I sent the CFO a letter two months ago explaining why she should consider looking at new software. I told her I would contact her at precisely 8:00AM 12 December. At that time, her Administrative Assistant told me "I'm sorry, she's in a meeting. Can I take a message?" Being the persistent salesperson that I am, I've called five times since. I was never able to contact her.

It's now half past six on 12 February and I figure "Hey, maybe she's working late". With my feet propped up on the desk in my home/office, I dial the telephone. After five rings you await the dreaded voice mail greeting. "Hello, this is Karen". STOP! She's not only there, she answered the telephone herself! This is my big chance. "Oh, hiKarenI didn't expect to get you. Say, this is Bob Riefstahl with Future ERP Software and, um, I sent you a letter two months ago. Anyway, in the letter I outlined why I think we should get together. For example, did you know that your Revenue Growth has slowed substantially? And your Revenue to Fixed Asset ratio has plummeted. And your inventory levels have ballooned. Anyway, at Future ERP Software we can fix all of that. Would you entertain an appointment to discuss how we might help you with those metrics?" Karen, now quite irritated replies "No, in fact, please take me off of your telemarketing list" and hangs up the telephone.

Analysis of What Happened

Welcome to the crime, Randal Dick, a friend of mine from J.D. Edwards calls "Look at how bad you look!" Think about it. Isn't that what an ROI model is really trying to say? They all seek to justify why, by simply implementing a software solution, someone could save millions of dollars. It's all about how bad the end user is performing. It's a real trap for salespeople and pointing out how bad a CFO's company looks is a common crime.

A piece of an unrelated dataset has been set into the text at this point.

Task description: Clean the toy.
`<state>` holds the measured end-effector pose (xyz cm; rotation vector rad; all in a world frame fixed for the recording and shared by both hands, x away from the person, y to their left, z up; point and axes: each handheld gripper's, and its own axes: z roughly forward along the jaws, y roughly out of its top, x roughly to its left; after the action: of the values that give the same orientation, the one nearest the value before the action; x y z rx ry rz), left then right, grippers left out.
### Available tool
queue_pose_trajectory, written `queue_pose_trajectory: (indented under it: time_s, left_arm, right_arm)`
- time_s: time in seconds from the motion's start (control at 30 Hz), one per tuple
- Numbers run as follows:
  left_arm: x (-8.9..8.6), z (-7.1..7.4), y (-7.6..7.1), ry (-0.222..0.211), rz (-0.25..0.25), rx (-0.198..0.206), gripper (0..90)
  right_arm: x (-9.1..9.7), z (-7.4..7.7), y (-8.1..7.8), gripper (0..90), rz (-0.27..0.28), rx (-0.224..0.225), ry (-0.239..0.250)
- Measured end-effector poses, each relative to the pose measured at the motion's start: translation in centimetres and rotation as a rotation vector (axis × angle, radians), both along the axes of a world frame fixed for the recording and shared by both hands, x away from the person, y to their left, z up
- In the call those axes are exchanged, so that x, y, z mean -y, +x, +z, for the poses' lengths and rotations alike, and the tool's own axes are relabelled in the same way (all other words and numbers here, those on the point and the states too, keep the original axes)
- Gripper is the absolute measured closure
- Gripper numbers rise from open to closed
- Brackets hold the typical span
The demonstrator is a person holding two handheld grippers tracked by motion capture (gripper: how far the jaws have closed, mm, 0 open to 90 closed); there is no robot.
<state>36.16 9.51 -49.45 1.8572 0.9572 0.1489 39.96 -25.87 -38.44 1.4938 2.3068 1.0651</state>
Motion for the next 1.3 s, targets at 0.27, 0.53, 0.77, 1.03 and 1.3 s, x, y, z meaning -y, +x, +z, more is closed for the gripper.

Allow me to introduce you to Jared. If you recognize the name it's because the Subway Sandwich chain has made him famous. You see, if you eat Subway's low fat sandwiches, you can be just like Jared and reduce your weight from 180 kilos to 80 kilos. What great ROI! Subway has become the fastest growing restaurant chain in the world. They've surpassed McDonalds in revenue growth! Now, does Subway spend their advertising budget each year focusing on how FAT Jared was when he ate other fast foods? Do they explain that, in addition to eating Subway sandwiches, he happened to be on an exercise program that helped him lose the 100 kilos? The answer is No and NO!

It's a subtle difference but, an important one. Subway focuses on what Jared looks like today. He's thin, in condition, has a beautiful wife and is happy. They also focus on just one thingwhy low-fat Subway sandwiches helped him lose weight. They don't "data dump" you with all the other reasons Jared lost weight.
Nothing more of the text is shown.